=== What the task requires ===
The printed result should hold only the lines from the opening of the data through the line bearing "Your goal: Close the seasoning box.", exactly as given and without pictures.

=== Data provided ===
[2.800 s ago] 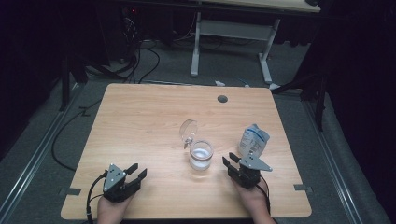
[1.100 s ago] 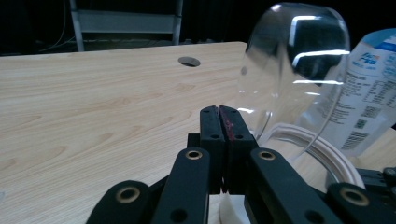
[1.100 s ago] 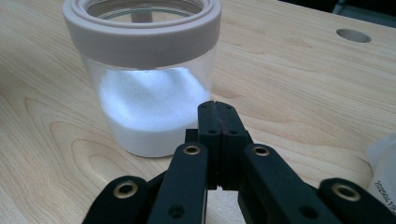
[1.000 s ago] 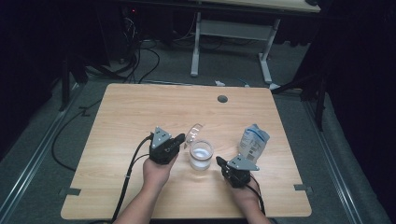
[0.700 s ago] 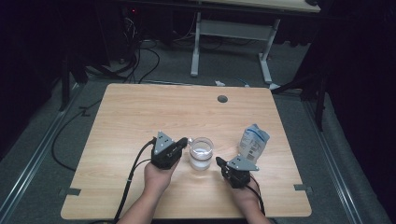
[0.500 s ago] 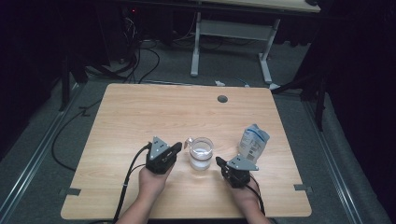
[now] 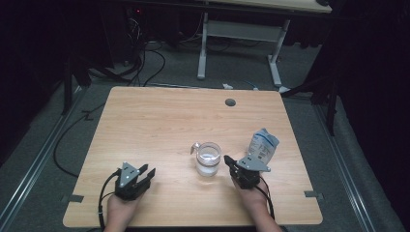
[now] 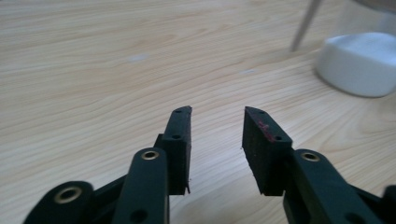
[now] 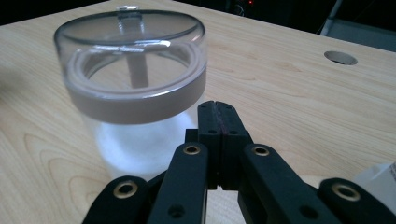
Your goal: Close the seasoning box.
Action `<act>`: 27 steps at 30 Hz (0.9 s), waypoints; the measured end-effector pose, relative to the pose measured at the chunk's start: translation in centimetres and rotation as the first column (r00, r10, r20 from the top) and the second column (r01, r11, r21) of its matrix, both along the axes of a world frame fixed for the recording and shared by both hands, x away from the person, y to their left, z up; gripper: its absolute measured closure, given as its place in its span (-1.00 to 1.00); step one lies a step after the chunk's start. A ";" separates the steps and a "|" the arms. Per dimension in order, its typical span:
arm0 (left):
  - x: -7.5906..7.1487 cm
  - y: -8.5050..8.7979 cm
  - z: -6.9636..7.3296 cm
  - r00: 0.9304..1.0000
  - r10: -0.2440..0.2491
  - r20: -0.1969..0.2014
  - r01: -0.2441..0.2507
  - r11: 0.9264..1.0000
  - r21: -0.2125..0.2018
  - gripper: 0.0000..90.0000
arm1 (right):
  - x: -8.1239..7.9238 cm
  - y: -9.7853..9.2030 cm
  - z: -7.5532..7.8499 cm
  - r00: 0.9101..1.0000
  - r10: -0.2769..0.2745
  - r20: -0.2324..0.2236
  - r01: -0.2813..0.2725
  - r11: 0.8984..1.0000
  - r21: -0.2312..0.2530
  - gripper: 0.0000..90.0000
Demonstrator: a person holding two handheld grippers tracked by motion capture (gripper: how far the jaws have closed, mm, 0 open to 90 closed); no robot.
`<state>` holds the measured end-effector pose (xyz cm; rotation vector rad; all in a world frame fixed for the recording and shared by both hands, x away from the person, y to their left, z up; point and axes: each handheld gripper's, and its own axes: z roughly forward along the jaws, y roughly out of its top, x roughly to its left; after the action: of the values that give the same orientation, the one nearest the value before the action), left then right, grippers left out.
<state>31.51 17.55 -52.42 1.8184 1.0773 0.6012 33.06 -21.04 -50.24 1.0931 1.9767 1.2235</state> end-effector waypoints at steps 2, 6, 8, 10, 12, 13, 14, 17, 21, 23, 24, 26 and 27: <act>-0.3 1.5 -0.2 0.999 0.032 -0.010 -0.032 0.999 -0.019 0.33 | 0.3 0.1 0.0 1.000 -0.004 0.010 0.004 1.000 -0.005 1.00; -0.6 2.9 -0.5 0.998 0.060 -0.025 -0.061 0.997 -0.040 0.27 | 0.7 0.5 -0.1 1.000 -0.001 0.005 0.001 1.000 -0.007 1.00; -0.7 3.2 -0.5 0.997 0.070 -0.024 -0.071 0.996 -0.045 0.26 | 0.7 0.6 0.0 1.000 0.009 0.011 -0.009 1.000 -0.013 1.00; -0.8 3.2 -0.5 0.997 0.080 -0.017 -0.081 0.996 -0.033 0.26 | 0.6 0.8 0.0 1.000 0.012 0.019 -0.011 1.000 -0.020 1.00; -0.9 3.2 -0.4 0.997 0.081 -0.016 -0.081 0.996 -0.040 0.26 | 0.6 0.7 0.0 1.000 0.014 0.018 -0.013 1.000 -0.018 1.00; -0.9 3.1 -0.4 0.997 0.079 -0.014 -0.080 0.996 -0.037 0.26 | 0.5 0.7 -0.1 1.000 0.016 0.018 -0.016 1.000 -0.015 1.00; -0.9 3.1 -0.4 0.997 0.078 -0.011 -0.079 0.996 -0.033 0.26 | 0.5 0.7 -0.1 1.000 0.017 0.019 -0.017 1.000 -0.020 1.00; -1.0 3.1 -0.3 0.997 0.081 -0.010 -0.082 0.996 -0.041 0.27 | 0.2 0.8 -0.1 1.000 0.023 0.020 -0.022 1.000 -0.015 1.00; -1.0 3.3 -0.2 0.996 0.086 -0.010 -0.086 0.995 -0.051 0.27 | -0.5 1.2 -0.1 0.999 0.044 0.021 -0.043 0.999 -0.017 1.00; -1.0 3.4 -0.2 0.996 0.086 -0.012 -0.087 0.995 -0.056 0.27 | -0.8 1.5 -0.1 0.998 0.052 0.018 -0.052 0.998 -0.019 1.00; -1.0 3.5 -0.2 0.996 0.088 -0.010 -0.088 0.994 -0.060 0.27 | -0.9 1.7 -0.1 0.998 0.062 0.022 -0.062 0.998 -0.017 1.00; -1.0 3.5 -0.1 0.996 0.088 -0.009 -0.088 0.994 -0.063 0.28 | -1.2 2.1 0.0 0.997 0.075 0.023 -0.074 0.997 -0.018 1.00; -1.0 3.5 -0.1 0.996 0.087 -0.009 -0.087 0.994 -0.064 0.28 | -1.4 2.3 0.0 0.996 0.083 0.022 -0.083 0.996 -0.014 1.00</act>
<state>30.47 21.08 -52.54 1.7258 1.1724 0.6055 31.67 -18.72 -50.24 0.9949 2.0281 1.2583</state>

=== Result of this task ===
[2.800 s ago] 
[1.100 s ago] 
[1.100 s ago] 
[1.000 s ago] 
[0.700 s ago] 
[0.500 s ago] 
[now] 
[now] 
[now] 
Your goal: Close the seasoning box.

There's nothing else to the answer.